Les quatre jeunes hommes ont été interpellés par le responsable de la police dans la province de Bubanza (ouest du Burundi) au début de ce mois d’octobre. Il les a appréhendés sur la colline de Gatura. C’est en commune de Bubanza. Soupçonnés d’appartenir à des groupes armés, ils ont été tabassés par sa garde avant d’être conduits dans un lieu tenu secret. Des habitants pensent qu’ils ont été tués et enterrés dans la localité. Ils demandent une enquête pour que leur sort soit connu. (SOS Médias Burundi)

Les quatre individus venaient d’arriver de la RDC (République Démocratique du Congo), selon nos sources.

« Ils sont arrivés très tôt à un parking commun pour les personnes qui font le trajet Gihanga-Mpanda et vice-versa. Tous avaient des sacs à dos.

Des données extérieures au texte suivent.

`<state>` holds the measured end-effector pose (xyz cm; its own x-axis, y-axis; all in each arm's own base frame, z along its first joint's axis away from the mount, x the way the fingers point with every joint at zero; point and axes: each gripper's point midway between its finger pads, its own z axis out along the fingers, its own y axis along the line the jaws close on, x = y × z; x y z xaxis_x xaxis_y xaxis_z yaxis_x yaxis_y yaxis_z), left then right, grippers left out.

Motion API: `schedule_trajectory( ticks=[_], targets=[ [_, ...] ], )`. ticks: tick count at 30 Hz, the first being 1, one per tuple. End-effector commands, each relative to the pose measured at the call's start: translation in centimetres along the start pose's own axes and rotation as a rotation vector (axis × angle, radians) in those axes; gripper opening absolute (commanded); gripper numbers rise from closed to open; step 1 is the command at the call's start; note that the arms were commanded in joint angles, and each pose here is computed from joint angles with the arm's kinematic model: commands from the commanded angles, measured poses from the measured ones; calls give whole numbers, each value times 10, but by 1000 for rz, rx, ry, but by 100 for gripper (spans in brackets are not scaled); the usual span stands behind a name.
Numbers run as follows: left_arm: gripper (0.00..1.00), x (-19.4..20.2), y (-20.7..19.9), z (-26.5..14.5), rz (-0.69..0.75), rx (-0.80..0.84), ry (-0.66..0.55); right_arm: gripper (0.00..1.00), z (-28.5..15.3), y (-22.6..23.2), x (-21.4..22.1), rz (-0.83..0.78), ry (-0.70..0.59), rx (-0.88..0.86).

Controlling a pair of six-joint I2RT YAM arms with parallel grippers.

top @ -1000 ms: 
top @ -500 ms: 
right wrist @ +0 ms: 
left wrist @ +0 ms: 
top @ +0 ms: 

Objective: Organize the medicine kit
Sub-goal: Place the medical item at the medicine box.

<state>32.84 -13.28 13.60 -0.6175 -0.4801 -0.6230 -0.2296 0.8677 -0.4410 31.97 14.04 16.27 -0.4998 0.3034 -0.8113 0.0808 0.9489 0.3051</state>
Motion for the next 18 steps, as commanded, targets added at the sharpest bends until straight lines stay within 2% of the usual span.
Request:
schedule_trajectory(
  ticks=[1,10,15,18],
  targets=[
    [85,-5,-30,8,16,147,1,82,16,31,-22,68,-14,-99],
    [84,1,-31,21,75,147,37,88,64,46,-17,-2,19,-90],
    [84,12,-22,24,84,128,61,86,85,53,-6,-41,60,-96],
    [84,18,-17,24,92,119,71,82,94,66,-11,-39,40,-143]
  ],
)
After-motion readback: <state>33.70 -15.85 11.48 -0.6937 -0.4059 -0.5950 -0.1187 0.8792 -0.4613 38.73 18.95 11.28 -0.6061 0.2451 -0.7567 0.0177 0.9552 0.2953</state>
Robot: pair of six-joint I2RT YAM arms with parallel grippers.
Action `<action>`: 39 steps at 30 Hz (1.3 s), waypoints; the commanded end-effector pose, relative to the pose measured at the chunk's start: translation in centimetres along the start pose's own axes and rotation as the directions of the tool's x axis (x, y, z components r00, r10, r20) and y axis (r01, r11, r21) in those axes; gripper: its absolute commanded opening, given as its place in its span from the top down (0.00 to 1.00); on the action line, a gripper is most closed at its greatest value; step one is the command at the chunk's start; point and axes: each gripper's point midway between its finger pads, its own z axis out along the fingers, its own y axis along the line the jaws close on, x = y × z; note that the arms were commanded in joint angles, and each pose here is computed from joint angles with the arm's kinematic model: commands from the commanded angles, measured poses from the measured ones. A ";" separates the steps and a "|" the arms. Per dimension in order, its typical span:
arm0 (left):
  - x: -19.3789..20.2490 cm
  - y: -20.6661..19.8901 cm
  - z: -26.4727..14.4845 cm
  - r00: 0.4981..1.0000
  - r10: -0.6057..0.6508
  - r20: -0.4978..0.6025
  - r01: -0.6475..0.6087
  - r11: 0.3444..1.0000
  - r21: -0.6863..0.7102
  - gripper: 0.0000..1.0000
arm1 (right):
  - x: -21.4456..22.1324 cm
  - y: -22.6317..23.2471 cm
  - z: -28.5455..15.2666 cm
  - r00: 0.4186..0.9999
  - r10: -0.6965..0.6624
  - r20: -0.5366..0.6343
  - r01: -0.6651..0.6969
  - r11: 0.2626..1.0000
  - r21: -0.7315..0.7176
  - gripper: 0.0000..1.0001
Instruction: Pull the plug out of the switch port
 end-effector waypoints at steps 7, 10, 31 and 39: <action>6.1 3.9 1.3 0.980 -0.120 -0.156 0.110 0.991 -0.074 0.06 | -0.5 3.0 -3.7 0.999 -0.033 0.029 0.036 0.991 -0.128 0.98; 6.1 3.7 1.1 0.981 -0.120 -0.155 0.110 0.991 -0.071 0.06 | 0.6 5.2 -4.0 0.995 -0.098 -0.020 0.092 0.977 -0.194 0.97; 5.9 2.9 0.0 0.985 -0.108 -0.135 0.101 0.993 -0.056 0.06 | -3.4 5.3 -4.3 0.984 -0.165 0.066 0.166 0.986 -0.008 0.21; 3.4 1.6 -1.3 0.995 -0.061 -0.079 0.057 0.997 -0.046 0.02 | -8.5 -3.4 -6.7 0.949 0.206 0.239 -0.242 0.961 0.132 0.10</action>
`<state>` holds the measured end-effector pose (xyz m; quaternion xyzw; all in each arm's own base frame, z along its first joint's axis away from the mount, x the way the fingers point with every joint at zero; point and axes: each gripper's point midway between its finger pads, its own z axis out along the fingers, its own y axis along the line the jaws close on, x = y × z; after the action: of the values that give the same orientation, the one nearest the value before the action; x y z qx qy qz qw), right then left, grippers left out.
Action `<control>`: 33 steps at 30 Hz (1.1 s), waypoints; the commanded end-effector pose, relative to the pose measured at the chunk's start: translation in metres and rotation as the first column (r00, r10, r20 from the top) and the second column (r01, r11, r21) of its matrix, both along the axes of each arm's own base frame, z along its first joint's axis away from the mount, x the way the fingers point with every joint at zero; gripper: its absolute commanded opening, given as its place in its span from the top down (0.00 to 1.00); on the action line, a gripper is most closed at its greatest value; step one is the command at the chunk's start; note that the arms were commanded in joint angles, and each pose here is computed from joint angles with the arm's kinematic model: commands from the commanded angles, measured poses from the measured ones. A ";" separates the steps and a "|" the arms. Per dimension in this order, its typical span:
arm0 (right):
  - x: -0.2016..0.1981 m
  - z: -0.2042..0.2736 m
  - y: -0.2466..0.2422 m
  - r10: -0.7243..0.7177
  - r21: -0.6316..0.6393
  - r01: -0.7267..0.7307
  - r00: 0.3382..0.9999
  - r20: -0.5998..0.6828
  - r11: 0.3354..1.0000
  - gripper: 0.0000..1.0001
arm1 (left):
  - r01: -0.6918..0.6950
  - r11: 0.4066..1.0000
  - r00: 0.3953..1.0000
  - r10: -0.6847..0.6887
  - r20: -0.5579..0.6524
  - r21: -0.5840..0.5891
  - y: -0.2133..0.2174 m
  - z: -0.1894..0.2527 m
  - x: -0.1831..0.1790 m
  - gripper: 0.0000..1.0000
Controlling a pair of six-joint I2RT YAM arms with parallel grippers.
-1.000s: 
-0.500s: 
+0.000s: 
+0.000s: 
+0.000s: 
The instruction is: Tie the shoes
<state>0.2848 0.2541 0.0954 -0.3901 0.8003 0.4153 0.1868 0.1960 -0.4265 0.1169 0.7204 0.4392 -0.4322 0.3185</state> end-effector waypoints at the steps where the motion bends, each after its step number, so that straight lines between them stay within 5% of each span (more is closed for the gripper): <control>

Ils ont dit aux motards qu’ils voulaient se rendre à une paroisse d’une église locale de Gatura, mais qu’ils ne connaissaient pas bien l’endroit, ni la route qui y mène », racontent des conducteurs de taxis moto.

Et d’ajouter, « des Imbonerakure parmi nous les ont suspectés et ont passé le message au commissaire provincial. Ce dernier s’est déguisé en tenue civile et est allé les attendre au point d’arrivée avec ses gardes de corps »

D’après des témoins, les quatre jeunes hommes ont été arrêtés à leur arrivée.

« Le commissaire leur a demandé de décliner leur identité. Un d’entre eux l’a giflé arguant qu’un civil ne peut point leur demander qui ils sont. Alors, des policiers qui assurent sa sécurité et qui s’étaient cachés dans des maisons sont sortis. Ils les ont tabassés avant de les embarquer dans le véhicule du commissaire provincial. Depuis, on n’a plus entendu parler d’eux », disent des gens qui ont assisté à la scène d’interpellation.

SOS Médias Burundi a cherché d’en savoir plus et demandé s’ils se trouveraient dans des cachots communaux ou de la police à Bubanza, aucune trace.

La route empruntée est connue pour être utilisée par des membres de groupes armés en provenance de la RDC rapportés dans la région depuis 2019.

Des habitants craignent que les interpelés aient été tués et enterrés dans un lieu caché de la localité.
Ils demandent à la police et aux autorités provinciales de communiquer leur sort.